● **EXERCISE GOAL**: The lines below are to be quoted exactly, from the first through the one that contains "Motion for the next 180".

Records drawn from a dataset:
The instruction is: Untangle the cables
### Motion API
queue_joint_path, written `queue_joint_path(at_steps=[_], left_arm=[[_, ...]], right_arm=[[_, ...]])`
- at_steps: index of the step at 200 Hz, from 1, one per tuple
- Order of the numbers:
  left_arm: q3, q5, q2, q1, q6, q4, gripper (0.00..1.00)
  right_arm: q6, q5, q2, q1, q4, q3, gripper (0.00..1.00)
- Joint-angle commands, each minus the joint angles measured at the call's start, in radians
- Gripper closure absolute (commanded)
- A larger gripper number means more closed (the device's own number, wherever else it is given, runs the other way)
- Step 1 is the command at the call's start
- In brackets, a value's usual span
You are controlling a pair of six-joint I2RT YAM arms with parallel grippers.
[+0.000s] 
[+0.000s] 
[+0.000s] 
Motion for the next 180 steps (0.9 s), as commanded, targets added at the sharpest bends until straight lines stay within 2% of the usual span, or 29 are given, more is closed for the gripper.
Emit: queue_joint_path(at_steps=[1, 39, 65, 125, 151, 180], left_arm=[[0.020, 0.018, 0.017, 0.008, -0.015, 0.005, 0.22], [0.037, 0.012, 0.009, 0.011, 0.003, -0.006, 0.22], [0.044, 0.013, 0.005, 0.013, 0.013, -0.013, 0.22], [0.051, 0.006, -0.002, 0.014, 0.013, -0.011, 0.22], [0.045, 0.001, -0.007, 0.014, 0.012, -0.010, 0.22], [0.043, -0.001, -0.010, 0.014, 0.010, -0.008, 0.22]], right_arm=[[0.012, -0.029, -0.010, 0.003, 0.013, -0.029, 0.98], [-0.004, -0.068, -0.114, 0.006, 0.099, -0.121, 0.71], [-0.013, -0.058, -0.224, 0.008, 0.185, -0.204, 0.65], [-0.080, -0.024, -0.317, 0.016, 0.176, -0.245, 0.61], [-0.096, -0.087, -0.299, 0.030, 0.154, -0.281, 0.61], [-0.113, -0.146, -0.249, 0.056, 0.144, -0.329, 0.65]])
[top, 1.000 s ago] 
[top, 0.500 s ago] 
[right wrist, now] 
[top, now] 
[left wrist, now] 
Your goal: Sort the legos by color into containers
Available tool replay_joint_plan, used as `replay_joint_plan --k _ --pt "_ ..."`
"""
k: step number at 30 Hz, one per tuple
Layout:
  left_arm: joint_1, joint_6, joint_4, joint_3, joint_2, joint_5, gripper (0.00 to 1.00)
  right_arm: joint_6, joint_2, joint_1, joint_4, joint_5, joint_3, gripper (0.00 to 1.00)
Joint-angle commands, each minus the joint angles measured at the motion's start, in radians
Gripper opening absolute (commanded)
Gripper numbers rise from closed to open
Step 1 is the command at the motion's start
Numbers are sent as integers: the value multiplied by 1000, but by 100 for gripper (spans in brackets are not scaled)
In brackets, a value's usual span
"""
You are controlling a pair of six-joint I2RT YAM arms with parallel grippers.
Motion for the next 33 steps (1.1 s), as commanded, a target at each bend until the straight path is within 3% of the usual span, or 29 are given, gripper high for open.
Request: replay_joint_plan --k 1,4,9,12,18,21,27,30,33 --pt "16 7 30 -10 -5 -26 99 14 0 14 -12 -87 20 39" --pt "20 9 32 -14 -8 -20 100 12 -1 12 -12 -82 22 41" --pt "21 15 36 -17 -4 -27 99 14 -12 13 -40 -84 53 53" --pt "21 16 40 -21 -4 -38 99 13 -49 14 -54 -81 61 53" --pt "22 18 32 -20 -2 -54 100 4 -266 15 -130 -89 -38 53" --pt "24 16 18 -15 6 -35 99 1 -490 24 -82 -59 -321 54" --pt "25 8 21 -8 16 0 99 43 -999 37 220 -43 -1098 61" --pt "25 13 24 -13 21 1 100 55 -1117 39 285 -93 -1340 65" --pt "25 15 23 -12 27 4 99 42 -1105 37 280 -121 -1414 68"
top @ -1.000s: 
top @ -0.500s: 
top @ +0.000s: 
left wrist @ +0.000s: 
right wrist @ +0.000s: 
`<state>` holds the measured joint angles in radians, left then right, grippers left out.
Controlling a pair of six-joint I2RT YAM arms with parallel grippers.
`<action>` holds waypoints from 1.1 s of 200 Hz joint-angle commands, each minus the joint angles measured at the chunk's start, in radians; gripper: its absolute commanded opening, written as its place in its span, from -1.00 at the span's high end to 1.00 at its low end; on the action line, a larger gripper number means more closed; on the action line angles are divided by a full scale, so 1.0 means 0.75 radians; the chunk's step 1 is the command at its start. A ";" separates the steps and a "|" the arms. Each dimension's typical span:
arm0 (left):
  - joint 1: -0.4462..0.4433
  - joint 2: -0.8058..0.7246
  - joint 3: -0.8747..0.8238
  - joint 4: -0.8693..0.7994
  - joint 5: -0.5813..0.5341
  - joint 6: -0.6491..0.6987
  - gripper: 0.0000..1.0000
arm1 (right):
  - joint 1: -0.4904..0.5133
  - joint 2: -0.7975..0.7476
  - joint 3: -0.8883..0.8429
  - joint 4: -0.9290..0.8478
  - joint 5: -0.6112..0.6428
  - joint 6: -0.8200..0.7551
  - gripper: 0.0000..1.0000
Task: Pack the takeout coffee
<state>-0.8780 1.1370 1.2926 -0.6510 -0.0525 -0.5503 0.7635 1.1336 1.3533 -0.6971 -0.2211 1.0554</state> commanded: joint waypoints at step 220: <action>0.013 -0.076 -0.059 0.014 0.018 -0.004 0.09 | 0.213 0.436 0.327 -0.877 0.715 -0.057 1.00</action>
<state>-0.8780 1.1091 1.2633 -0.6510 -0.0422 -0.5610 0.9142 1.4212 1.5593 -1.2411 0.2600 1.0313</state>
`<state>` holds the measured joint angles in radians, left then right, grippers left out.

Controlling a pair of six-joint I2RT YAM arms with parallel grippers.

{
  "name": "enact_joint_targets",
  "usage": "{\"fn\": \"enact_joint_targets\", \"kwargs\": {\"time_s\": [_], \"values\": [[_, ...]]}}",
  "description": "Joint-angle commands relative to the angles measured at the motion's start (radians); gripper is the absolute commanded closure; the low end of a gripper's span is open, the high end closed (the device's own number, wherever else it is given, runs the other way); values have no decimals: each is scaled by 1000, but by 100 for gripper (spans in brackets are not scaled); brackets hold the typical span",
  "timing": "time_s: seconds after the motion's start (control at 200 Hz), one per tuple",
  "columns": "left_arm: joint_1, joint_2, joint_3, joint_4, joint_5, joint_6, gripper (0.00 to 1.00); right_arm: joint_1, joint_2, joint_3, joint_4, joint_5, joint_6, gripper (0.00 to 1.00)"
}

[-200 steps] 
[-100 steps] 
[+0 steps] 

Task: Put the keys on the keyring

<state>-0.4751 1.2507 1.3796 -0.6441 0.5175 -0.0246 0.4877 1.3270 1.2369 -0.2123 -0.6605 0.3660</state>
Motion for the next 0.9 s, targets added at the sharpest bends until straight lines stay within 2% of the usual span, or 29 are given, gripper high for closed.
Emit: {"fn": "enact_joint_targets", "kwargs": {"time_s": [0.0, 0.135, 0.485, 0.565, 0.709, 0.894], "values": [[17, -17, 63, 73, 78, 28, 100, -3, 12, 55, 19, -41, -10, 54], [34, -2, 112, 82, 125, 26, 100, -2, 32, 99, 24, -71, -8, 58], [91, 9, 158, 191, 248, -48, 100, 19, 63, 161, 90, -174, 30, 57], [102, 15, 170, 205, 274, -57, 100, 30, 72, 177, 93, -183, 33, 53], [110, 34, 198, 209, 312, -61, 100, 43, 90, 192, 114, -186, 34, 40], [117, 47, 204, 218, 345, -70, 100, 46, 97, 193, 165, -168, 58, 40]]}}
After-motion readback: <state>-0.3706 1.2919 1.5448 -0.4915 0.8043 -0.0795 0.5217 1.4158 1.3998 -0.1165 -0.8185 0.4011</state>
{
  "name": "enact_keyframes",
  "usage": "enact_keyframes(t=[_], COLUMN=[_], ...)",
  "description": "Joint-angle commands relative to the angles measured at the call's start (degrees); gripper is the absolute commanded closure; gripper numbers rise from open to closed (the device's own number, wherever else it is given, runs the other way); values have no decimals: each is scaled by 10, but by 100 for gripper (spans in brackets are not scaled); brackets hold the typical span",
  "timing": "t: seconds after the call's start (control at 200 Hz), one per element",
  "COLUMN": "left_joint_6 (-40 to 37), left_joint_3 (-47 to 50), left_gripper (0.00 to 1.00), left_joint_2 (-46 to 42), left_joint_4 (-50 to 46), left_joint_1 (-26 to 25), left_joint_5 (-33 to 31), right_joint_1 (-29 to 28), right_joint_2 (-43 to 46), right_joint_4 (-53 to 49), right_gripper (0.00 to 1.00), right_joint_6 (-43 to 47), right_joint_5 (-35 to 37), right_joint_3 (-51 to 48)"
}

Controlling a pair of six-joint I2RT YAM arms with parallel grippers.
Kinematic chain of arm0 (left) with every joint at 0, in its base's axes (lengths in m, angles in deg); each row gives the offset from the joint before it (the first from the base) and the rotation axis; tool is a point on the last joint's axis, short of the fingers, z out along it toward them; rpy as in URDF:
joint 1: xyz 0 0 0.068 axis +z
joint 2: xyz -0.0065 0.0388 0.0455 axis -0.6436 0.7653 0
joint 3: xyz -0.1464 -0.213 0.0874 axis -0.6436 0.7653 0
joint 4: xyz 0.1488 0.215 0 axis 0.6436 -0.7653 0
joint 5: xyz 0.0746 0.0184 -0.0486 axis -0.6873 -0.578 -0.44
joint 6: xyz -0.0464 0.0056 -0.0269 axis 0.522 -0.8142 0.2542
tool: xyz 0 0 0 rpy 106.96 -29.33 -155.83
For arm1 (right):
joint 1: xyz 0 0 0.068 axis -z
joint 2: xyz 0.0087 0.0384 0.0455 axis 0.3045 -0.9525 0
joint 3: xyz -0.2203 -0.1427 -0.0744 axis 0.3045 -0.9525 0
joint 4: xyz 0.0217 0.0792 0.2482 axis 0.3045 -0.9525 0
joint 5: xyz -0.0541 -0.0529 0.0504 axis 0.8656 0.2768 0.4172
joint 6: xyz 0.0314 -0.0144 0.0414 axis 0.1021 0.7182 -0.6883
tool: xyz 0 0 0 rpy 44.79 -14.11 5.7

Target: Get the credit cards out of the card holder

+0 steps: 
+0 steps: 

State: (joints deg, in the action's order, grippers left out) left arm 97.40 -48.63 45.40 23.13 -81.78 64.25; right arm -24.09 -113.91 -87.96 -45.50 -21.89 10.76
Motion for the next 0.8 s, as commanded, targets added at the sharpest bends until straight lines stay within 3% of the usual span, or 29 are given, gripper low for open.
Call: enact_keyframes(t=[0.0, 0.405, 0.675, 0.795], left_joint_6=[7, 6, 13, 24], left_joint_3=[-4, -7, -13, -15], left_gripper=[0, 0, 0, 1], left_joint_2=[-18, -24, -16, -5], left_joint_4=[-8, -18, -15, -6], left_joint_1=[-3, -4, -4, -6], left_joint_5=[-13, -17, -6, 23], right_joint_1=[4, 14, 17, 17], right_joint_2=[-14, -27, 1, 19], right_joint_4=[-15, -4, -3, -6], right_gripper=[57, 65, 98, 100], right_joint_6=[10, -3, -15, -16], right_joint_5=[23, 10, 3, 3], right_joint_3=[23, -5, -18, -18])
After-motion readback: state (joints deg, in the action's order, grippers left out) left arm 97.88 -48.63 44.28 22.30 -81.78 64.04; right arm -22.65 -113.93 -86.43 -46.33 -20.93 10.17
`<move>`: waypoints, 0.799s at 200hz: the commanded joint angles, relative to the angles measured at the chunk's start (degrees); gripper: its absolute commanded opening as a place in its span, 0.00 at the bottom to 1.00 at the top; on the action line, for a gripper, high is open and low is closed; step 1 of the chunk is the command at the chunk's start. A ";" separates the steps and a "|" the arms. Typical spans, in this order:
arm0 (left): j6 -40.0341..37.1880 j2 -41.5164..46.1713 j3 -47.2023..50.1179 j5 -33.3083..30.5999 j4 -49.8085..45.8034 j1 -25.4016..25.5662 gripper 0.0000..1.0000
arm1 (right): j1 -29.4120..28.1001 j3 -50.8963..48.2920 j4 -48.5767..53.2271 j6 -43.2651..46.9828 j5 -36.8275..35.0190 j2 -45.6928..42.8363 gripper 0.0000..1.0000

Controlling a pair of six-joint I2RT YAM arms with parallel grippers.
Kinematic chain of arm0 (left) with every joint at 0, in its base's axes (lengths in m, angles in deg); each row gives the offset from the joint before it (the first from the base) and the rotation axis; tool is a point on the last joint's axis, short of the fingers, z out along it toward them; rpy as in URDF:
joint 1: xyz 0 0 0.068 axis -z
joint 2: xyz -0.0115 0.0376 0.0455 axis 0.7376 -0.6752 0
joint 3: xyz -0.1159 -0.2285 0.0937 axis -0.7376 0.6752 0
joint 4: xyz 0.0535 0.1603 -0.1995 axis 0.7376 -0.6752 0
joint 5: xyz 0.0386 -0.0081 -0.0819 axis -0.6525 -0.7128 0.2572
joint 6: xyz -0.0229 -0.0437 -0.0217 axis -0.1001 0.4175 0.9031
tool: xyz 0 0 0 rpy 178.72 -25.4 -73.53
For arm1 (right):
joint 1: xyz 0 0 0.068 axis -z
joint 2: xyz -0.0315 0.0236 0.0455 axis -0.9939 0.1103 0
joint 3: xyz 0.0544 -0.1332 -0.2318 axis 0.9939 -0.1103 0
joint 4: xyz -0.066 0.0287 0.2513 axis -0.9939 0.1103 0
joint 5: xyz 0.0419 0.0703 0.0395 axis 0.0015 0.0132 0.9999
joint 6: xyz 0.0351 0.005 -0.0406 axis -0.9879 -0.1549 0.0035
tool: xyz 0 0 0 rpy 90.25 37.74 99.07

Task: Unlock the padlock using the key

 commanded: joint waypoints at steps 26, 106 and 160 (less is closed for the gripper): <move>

● **ANSWER BOX**:
The instruction is: Untangle the cables
### Motion API
queue_joint_path, written `queue_joint_path(at_steps=[_], left_arm=[[_, ...]], right_arm=[[_, ...]])`
- at_steps: index of the step at 200 Hz, from 1, one per tuple
- Order of the numbers:
  left_arm: q3, q5, q2, q1, q6, q4, gripper (0.00..1.00)
  right_arm: q6, q5, q2, q1, q4, q3, gripper (0.00..1.00)
- Joint-angle commands, each minus the joint angles measured at the call's start, in radians
- Gripper closure absolute (commanded)
- A larger gripper number means more closed (the device's own number, wherever else it is given, runs the other way)
- Step 1 is the command at the call's start
- In brackets, a value's usual span
You are controlling a pair of six-joint I2RT YAM arms with parallel grippers.
[+0.000s] 
[+0.000s] 
[+0.000s] 
Motion for the next 180 steps (0.9 s), as commanded, targets added at the sharpest bends until straight lines stay within 2% of the usual span, or 29 are given, more is closed for the gripper.

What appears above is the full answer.